Côte d’Ivoire-Morocco: 100 Ivorian Preachers to be Trained in Mohammed VI Institute

Côte d’Ivoire-Morocco: 100 Ivorian Preachers to be Trained in Mohammed VI Institute

A group of 100 young Ivorians including 14 females are due in Morocco shortly to undergo religious training in the Rabat-based Mohammed VI institute for the Training of Imams, Morchidines, and Morchidates (religious counselors) and be taught the precepts of moderate Islam as it is practiced in the North African country.

According to Ivorian High Council of Imams, these youths will undergo a two-year training and are expected upon return home to teach and promote the Islam of peace, moderation, and tolerance that upholds peaceful co-existence between all believers.

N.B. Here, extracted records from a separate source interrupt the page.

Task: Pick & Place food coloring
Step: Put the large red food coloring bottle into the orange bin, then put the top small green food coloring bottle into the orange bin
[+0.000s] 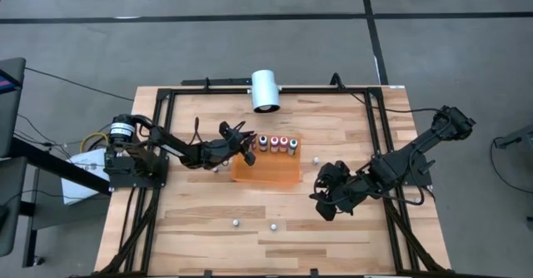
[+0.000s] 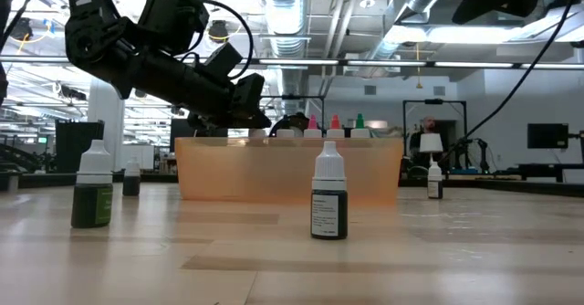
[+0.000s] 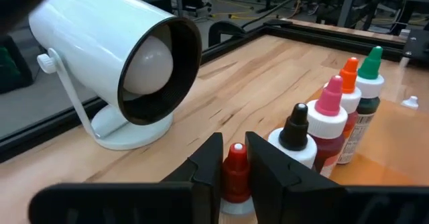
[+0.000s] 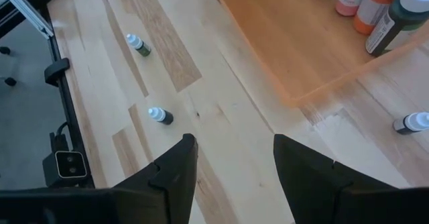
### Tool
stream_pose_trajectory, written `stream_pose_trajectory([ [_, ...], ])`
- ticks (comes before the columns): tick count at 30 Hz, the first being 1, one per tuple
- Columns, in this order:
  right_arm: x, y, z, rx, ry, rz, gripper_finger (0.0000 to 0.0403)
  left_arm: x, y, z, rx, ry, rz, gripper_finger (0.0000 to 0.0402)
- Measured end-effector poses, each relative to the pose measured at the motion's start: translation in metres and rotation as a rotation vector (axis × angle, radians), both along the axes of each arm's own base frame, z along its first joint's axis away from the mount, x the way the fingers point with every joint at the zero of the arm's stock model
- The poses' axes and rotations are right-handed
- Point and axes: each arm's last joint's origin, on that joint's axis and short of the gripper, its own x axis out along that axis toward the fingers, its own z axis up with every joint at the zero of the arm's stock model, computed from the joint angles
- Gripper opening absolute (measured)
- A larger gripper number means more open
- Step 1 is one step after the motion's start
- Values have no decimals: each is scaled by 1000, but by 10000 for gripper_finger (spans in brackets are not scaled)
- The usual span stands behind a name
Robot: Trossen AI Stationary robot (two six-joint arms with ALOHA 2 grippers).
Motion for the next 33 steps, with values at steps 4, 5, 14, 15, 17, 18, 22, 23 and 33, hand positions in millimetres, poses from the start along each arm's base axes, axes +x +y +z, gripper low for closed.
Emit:
stream_pose_trajectory([
  [4,1,-2,0,-11,0,4,187,0,0,0,0,2,0,56],
  [5,2,-3,0,-14,1,5,187,0,0,0,0,2,0,59],
  [14,4,-6,0,-32,3,13,183,0,0,1,1,-15,-2,97],
  [15,4,-6,0,-32,3,13,183,0,0,2,1,-19,-2,103],
  [17,4,-6,0,-32,3,13,183,0,0,2,6,-19,-2,116],
  [18,4,-6,0,-32,3,13,184,0,0,2,12,-15,-3,122],
  [22,3,-6,0,-33,3,13,185,0,0,7,31,-20,-6,147],
  [23,3,-6,0,-33,3,13,184,-1,0,10,41,-26,-7,153],
  [33,-1,-8,-2,-81,35,6,182,-31,-5,87,174,-106,-28,176],
])
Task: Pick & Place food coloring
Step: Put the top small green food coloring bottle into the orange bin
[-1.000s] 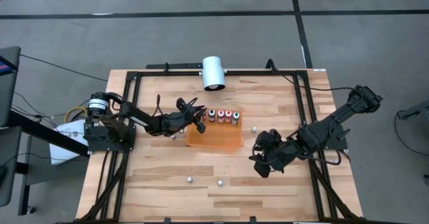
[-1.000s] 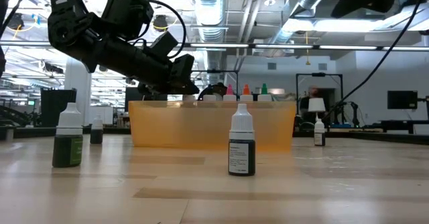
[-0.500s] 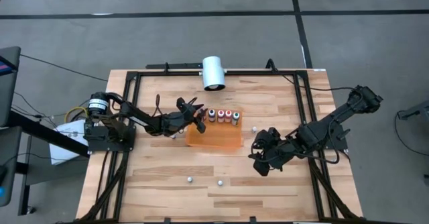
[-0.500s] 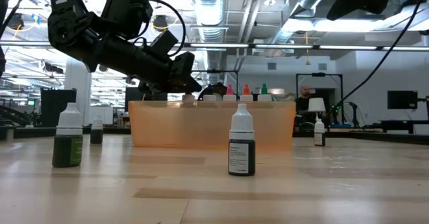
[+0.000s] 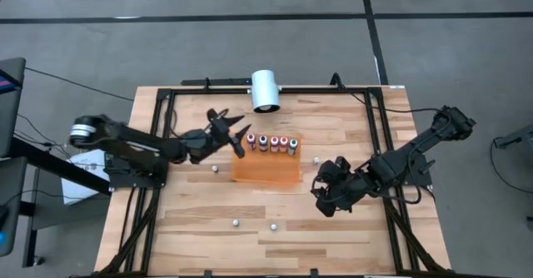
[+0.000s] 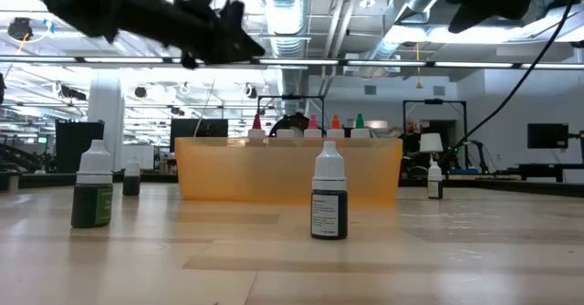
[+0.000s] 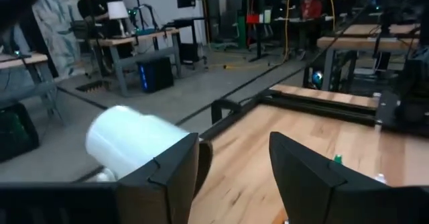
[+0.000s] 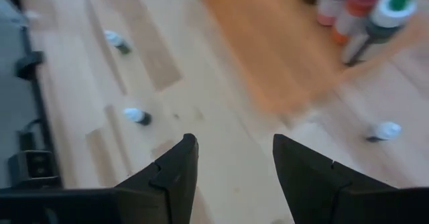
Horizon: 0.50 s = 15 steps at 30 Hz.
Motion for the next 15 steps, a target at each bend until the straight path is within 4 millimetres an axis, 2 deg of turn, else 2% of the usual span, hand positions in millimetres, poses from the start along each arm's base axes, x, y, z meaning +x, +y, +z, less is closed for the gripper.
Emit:
stream_pose_trajectory([
  [9,-31,-8,6,-171,32,-105,180,-54,-12,31,-160,47,-43,176],
  [15,-54,-24,18,-224,40,-110,184,-86,-17,44,-240,12,-65,176],
])
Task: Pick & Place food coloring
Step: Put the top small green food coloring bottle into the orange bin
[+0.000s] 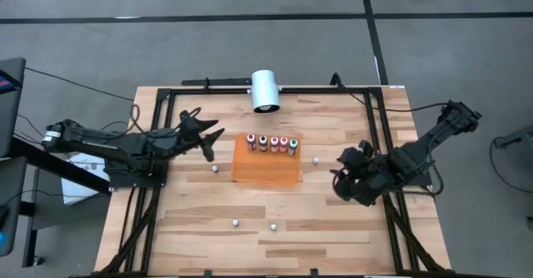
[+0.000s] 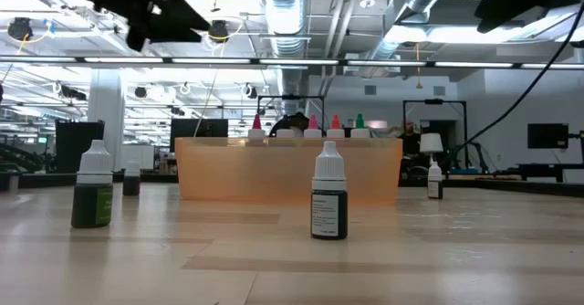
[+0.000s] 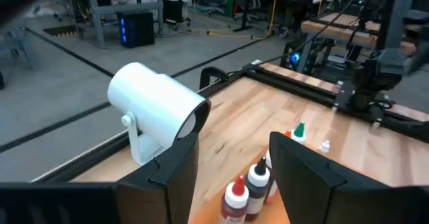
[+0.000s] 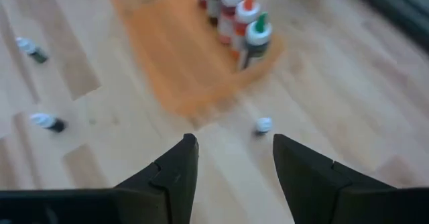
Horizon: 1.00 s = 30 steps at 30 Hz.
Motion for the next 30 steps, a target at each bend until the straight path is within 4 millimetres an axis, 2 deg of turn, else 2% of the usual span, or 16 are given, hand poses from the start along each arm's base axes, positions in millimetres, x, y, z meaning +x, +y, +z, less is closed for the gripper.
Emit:
stream_pose_trajectory([
  [7,-26,-21,12,-116,-35,54,183,-25,-1,-2,-46,57,-5,176],
  [11,-38,-30,22,-150,-80,94,180,-32,0,-6,-103,80,3,176],
  [22,-64,-52,41,-205,-233,58,181,-33,-1,-9,-130,97,-31,176],
  [30,-69,-59,44,-241,-248,53,184,-33,-3,-10,-147,121,-85,176],
])
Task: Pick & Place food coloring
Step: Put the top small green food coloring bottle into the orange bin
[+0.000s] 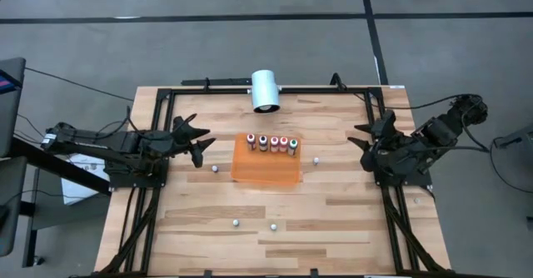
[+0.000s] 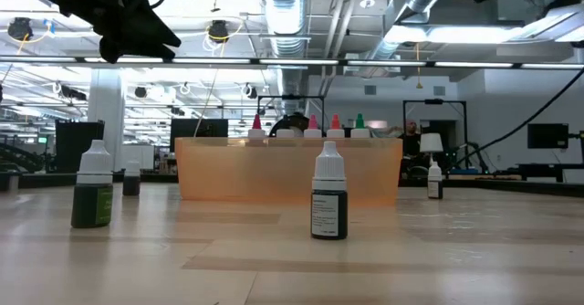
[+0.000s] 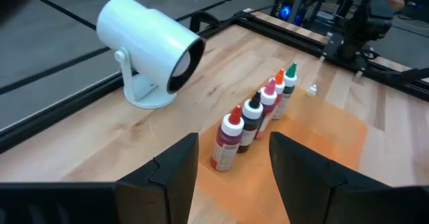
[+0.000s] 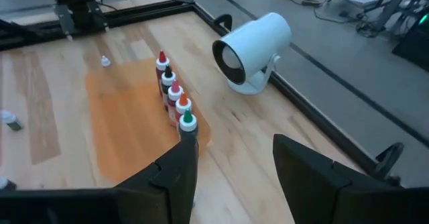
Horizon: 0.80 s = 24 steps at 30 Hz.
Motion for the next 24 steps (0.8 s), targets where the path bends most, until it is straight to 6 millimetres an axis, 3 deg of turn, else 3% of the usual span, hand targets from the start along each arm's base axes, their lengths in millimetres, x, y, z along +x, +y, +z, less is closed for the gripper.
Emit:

Chairperson of the council Boikary Fofana who was meeting with the would-be preachers expressed gratitude to President Ouattara and King Mohammed VI for the initiative which seeks to promote the universal values of peace and tolerance.

This is the second batch of Ivorian religious students to be dispatched to Morocco. Another 100-member group, along with other African youths, have been already trained in Morocco since the beginning of the program.

Morocco which stands up as a model in the Arab-Islamic world with regard to the tolerant Islam it has been upholding for centuries, to the Ijtihad of its theologians and to its approach to fight fundamentalism had added a new milestone to its recognized efforts to promote religious moderation and tolerance, when it set up in March 2015 the Mohammed VI Institute and offered scholarships to scores of students from Southern Saharan countries who enrolled in the Institute.

The training center dispenses the values of an open, moderate Islam to preachers and counselors from all the region of North-West Africa and also from some European countries such as France, the UK and Belgium.

Morocco actually believes that a sound training of religious leaders is the best tool to fight and defeat extremism and terrorism and that when endowed with the necessary tools, the preachers and other religious professionals are likely to improve their ability to safeguard their own communities, mainly the youths, against extremism and to detect among these communities any elements that seem attracted by violence and terrorism.